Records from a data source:
________________________________________
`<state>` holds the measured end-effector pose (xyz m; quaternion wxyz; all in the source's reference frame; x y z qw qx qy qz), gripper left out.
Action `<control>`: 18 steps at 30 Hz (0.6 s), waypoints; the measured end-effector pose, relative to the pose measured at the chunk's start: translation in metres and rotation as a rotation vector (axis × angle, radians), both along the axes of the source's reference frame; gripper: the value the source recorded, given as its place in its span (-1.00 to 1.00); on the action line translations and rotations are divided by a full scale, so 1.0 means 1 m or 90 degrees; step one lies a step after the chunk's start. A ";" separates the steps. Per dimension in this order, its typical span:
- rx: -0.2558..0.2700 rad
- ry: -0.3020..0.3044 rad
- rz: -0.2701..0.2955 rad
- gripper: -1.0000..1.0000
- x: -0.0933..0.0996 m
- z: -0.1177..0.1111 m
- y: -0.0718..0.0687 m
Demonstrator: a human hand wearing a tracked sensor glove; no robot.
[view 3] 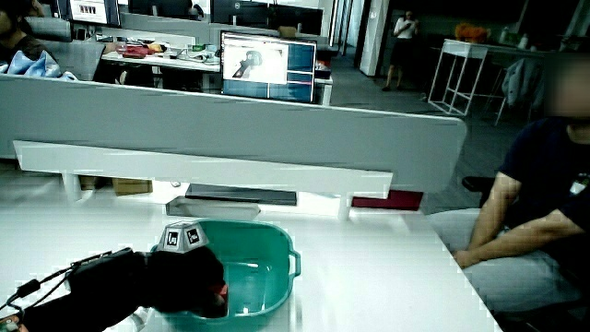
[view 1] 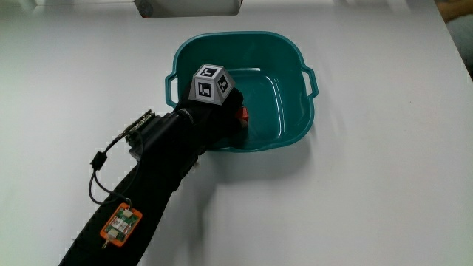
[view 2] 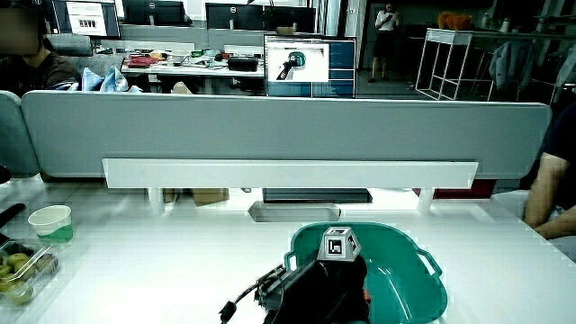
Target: Pick red block
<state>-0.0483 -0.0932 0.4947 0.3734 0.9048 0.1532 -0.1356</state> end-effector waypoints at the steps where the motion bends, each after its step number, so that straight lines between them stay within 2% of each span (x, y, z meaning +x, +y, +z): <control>1: 0.010 0.001 0.001 0.98 0.001 -0.003 0.001; 2: 0.005 0.000 0.001 1.00 0.001 -0.004 0.000; 10: 0.045 0.012 0.008 1.00 0.002 -0.021 -0.002; 18: 0.100 0.033 0.024 1.00 0.000 -0.061 -0.006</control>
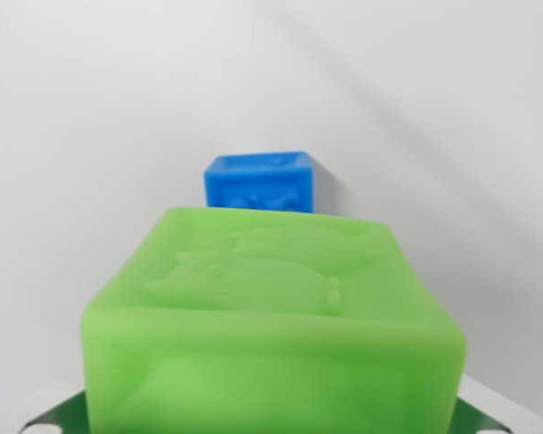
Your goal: Stack cube
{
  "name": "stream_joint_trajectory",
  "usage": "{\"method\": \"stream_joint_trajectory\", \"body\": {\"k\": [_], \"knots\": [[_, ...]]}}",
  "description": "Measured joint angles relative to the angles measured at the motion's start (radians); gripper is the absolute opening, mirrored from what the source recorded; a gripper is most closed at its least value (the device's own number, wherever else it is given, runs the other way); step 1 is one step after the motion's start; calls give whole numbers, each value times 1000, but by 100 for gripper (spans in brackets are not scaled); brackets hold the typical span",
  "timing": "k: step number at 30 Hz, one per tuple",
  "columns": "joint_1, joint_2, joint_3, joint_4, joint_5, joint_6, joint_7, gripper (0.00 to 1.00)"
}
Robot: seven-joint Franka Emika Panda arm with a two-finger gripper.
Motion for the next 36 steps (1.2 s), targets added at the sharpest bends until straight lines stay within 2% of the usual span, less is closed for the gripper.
{"method": "stream_joint_trajectory", "body": {"k": [4, 11, 23, 36], "knots": [[0, -8, -3, -10, -1, 4, -15, 0], [0, 67, -4, -15, 3, 71, -24, 0], [0, 154, -3, -20, 27, 164, -43, 0], [0, 237, 4, -18, 56, 244, -63, 0]]}}
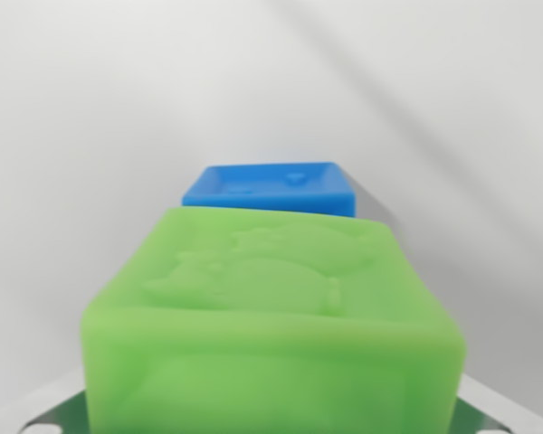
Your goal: Stack cube
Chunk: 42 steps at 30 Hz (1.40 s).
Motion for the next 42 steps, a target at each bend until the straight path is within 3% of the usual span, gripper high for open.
{"method": "stream_joint_trajectory", "body": {"k": [11, 22, 23, 42], "knots": [[0, 52, 5, 6, 20, 46, -15, 0], [-1, 71, 7, 8, 29, 64, -23, 0], [-1, 72, 8, 9, 29, 64, -23, 100], [-1, 72, 8, 9, 29, 64, -24, 100]]}}
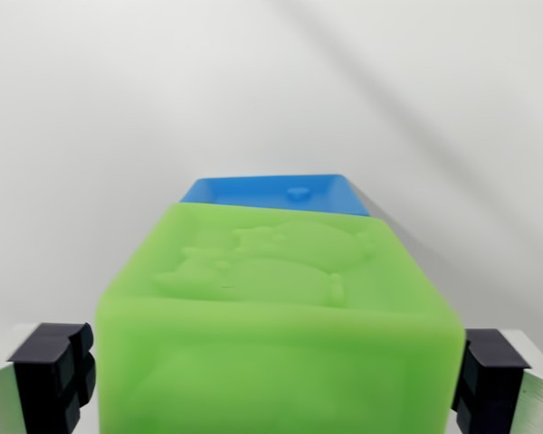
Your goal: Stack cube
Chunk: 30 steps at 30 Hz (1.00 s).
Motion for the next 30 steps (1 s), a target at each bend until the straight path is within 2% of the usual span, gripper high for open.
{"method": "stream_joint_trajectory", "body": {"k": [19, 24, 30], "knots": [[1, -4, -1, 0, 0, -3, 0, 100], [4, -23, -5, -3, -5, -18, 4, 100], [7, -63, -12, -7, -19, -53, 13, 100]]}}
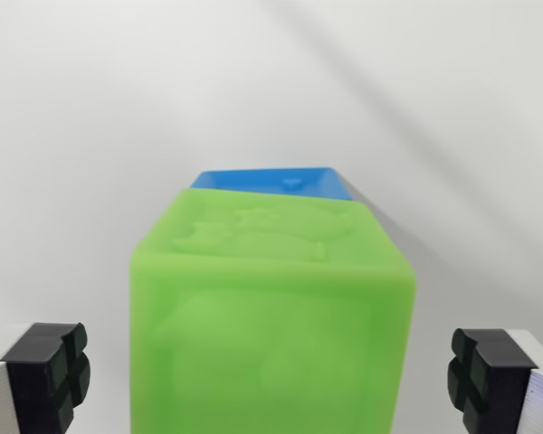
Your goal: Stack cube
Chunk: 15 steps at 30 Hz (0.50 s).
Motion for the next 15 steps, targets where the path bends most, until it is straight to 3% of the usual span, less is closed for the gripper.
{"method": "stream_joint_trajectory", "body": {"k": [15], "knots": [[1, -139, -8, -7, -47, -127, 33, 100]]}}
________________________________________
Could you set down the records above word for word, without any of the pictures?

`<state>` holds the measured end-effector pose (xyz m; quaternion wxyz; all in the source's reference frame; x y z qw qx qy qz), gripper left out.
Action `<control>`: 18 steps at 30 Hz (0.6 s), waypoints; the measured end-effector pose, relative to the pose measured at the chunk's start: translation in metres and rotation as a rotation vector (axis × angle, radians), both along the axes of the source's reference frame; gripper: the value the source recorded, given as its place in its span (-1.00 to 1.00); on the action line translations and rotations are divided by a full scale, so 1.0 means 1 m or 90 degrees; step one lies a step after the chunk's start. A ";" separates the steps. Per dimension in this order, its typical span:
- rx: -0.2558..0.2700 rad
- ry: -0.3020..0.3044 rad
- rz: -0.2701..0.2955 rad
- gripper: -1.0000..1.0000
- x: -0.0933..0.0996 m
- z: -0.1177..0.1111 m
- y: -0.0718..0.0687 m
Demonstrator: a human hand wearing a tracked sensor glove; no robot.
[view 3] 
[view 1] 
[view 2] 
Target: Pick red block
<state>-0.0483 -0.0932 0.4947 0.3734 0.9048 0.1532 -0.1356</state> end-effector waypoints at the steps where the motion bends, each after its step number, so that straight lines between them stay within 2% of each span (x, y, z meaning +x, +y, +z): <control>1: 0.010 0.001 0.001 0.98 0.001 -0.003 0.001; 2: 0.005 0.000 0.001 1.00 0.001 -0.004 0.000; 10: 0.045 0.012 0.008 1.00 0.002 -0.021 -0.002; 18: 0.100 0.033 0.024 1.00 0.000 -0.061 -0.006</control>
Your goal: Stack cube
{
  "name": "stream_joint_trajectory",
  "usage": "{\"method\": \"stream_joint_trajectory\", \"body\": {\"k\": [_], \"knots\": [[_, ...]]}}",
  "description": "Measured joint angles relative to the angles measured at the motion's start (radians); gripper is the absolute opening, mirrored from what the source recorded; a gripper is most closed at its least value (the device's own number, wherever else it is given, runs the other way); step 1 is one step after the motion's start; calls give whole numbers, each value times 1000, but by 100 for gripper (spans in brackets are not scaled); brackets hold the typical span",
  "timing": "k: step number at 30 Hz, one per tuple",
  "columns": "joint_1, joint_2, joint_3, joint_4, joint_5, joint_6, joint_7, gripper (0.00 to 1.00)"
}
Robot: seven-joint Franka Emika Panda arm with a two-finger gripper.
Motion for the next 36 steps (1.2 s), targets added at the sharpest bends until straight lines stay within 2% of the usual span, less is closed for the gripper.
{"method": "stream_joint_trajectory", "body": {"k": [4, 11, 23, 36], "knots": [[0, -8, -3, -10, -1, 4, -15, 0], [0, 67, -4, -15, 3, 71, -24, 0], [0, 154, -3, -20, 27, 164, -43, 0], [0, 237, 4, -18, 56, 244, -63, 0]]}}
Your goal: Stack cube
Chunk: 42 steps at 30 Hz (1.40 s).
Motion for the next 42 steps, a target at each bend until the straight path is within 3% of the usual span, gripper high for open.
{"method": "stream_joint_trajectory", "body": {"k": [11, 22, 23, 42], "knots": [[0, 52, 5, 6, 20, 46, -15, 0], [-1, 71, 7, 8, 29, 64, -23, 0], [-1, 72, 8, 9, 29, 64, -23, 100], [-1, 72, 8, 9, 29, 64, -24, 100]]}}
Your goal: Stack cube
Chunk: 30 steps at 30 Hz (1.00 s).
Motion for the next 30 steps (1 s), a target at each bend until the straight path is within 2% of the usual span, gripper high for open.
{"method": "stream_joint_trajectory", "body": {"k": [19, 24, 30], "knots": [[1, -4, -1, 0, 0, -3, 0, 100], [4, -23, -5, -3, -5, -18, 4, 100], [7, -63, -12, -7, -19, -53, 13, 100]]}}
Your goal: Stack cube
Chunk: 15 steps at 30 Hz (0.50 s).
Motion for the next 15 steps, targets where the path bends most, until it is straight to 3% of the usual span, less is closed for the gripper.
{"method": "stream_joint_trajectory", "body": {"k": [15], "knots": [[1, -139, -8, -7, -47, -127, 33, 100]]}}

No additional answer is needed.